__TASK STATEMENT__. Below are the entries to work from; restate word for word the portion that opens with the line containing "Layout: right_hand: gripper" and closes with the line containing "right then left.", keeping both.

__DATA FOR THE TASK__.

********

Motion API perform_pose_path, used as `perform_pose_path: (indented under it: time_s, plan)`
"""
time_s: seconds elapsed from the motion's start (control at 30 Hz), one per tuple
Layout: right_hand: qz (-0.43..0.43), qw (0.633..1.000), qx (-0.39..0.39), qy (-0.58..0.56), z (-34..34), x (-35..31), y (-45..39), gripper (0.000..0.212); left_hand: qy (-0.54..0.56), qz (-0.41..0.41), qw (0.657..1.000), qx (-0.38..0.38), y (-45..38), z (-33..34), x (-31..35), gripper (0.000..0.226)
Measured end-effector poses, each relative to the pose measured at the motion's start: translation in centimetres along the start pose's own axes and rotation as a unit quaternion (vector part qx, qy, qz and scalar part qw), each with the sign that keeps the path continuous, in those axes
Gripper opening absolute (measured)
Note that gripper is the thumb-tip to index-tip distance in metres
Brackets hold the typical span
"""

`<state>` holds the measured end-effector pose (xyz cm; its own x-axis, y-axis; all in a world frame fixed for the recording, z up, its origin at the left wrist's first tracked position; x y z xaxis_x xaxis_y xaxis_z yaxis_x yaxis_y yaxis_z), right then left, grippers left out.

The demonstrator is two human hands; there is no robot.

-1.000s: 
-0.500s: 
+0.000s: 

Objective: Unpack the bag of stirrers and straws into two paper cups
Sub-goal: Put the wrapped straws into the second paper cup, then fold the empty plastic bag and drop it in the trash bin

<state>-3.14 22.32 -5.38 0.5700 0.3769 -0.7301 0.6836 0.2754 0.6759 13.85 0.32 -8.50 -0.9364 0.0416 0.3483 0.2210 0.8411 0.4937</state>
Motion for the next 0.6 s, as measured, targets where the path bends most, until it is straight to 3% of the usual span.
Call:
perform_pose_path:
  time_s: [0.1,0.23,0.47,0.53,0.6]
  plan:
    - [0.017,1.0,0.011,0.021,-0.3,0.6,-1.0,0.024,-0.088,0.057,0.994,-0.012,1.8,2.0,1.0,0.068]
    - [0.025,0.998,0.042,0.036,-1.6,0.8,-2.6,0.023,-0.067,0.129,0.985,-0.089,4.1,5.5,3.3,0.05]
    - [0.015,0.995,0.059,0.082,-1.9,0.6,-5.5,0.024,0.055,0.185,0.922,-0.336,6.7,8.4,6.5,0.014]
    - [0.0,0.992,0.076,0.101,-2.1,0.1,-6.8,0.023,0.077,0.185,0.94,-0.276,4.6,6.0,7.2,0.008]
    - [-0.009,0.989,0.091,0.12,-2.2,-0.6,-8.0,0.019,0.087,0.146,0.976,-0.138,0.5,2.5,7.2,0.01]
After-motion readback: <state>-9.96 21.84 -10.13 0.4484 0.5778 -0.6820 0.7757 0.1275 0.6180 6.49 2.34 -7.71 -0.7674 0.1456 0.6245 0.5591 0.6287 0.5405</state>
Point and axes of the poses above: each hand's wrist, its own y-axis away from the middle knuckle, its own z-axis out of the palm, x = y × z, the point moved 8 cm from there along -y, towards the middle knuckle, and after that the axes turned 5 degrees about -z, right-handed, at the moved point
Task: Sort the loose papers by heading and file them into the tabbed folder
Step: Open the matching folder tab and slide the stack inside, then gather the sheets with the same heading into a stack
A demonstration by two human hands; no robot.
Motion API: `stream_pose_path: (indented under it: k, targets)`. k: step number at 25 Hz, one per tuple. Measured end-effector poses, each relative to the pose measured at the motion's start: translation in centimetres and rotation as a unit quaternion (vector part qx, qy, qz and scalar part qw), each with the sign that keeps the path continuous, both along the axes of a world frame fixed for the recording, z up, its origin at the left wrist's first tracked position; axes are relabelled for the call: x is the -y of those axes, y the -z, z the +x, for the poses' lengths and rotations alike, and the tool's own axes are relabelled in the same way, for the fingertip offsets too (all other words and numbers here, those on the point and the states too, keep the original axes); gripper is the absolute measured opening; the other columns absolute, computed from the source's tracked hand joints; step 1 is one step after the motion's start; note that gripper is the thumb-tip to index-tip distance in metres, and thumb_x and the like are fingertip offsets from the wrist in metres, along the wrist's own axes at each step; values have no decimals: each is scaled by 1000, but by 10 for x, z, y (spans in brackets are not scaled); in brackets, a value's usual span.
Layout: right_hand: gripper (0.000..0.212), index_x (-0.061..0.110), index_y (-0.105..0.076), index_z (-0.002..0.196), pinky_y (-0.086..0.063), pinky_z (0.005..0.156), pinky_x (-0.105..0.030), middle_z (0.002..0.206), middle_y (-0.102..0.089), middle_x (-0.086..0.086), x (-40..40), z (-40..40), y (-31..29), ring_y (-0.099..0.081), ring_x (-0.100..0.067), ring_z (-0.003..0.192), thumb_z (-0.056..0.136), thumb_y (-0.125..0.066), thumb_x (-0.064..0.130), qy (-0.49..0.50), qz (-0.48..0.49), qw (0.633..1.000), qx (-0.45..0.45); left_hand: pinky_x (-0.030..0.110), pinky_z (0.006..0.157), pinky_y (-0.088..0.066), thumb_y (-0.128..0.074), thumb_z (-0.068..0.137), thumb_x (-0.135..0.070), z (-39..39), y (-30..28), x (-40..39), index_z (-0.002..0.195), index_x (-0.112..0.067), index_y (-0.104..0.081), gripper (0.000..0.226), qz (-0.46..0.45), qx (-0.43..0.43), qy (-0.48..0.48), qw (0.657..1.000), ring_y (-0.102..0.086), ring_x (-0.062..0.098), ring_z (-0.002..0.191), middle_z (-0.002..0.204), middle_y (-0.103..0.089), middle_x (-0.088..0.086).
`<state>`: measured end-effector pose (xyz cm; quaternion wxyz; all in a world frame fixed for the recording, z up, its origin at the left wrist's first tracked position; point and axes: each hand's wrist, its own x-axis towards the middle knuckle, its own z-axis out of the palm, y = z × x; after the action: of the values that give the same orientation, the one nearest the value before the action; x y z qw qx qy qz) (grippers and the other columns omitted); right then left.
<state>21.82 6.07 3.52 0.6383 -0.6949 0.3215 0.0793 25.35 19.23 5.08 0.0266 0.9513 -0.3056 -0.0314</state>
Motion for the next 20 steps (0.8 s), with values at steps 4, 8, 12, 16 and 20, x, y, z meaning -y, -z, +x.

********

__PROBLEM SOLUTION__.
Layout: right_hand: gripper (0.000..0.212), index_x (-0.061..0.110), index_y (-0.105..0.076), index_z (-0.002..0.196), pinky_y (-0.086..0.063), pinky_z (0.005..0.156), pinky_x (-0.105..0.030), middle_z (0.002..0.206), middle_y (-0.102..0.089), middle_x (-0.086..0.086), x (-40..40), z (-40..40), y (-31..29), ring_y (-0.099..0.081), ring_x (-0.100..0.067), ring_z (-0.003..0.192), thumb_z (-0.056..0.136), thumb_y (-0.125..0.066), thumb_x (-0.064..0.130), qy (-0.49..0.50), qz (-0.48..0.49), qw (0.633..1.000), qx (-0.45..0.45); left_hand: pinky_x (-0.030..0.110), pinky_z (0.006..0.157), pinky_y (-0.088..0.066), thumb_y (-0.128..0.074), thumb_z (-0.068..0.137), thumb_x (-0.135..0.070), z (-39..39), y (-30..28), x (-40..39), index_z (-0.002..0.195), index_x (-0.112..0.067), index_y (-0.104..0.081), gripper (0.000..0.226), qz (-0.46..0.45), qx (-0.43..0.43), qy (-0.48..0.48), qw (0.657..1.000), ring_y (-0.102..0.086), ring_x (-0.062..0.098), ring_z (-0.002..0.191), middle_z (-0.002..0.204), middle_y (-0.103..0.089), middle_x (-0.088..0.086).
`<state>`: measured end-effector pose (xyz cm; quaternion wxyz; all in a world frame fixed for the recording, z up, its origin at the left wrist's first tracked position; point and axes: each hand's wrist, its own x-axis towards the middle knuckle, its own z-axis out of the palm, y = z × x; after the action: of the values that give the same orientation, the one nearest the value before the action; x y z qw qx qy qz) (grippers and the other columns omitted); right then left.

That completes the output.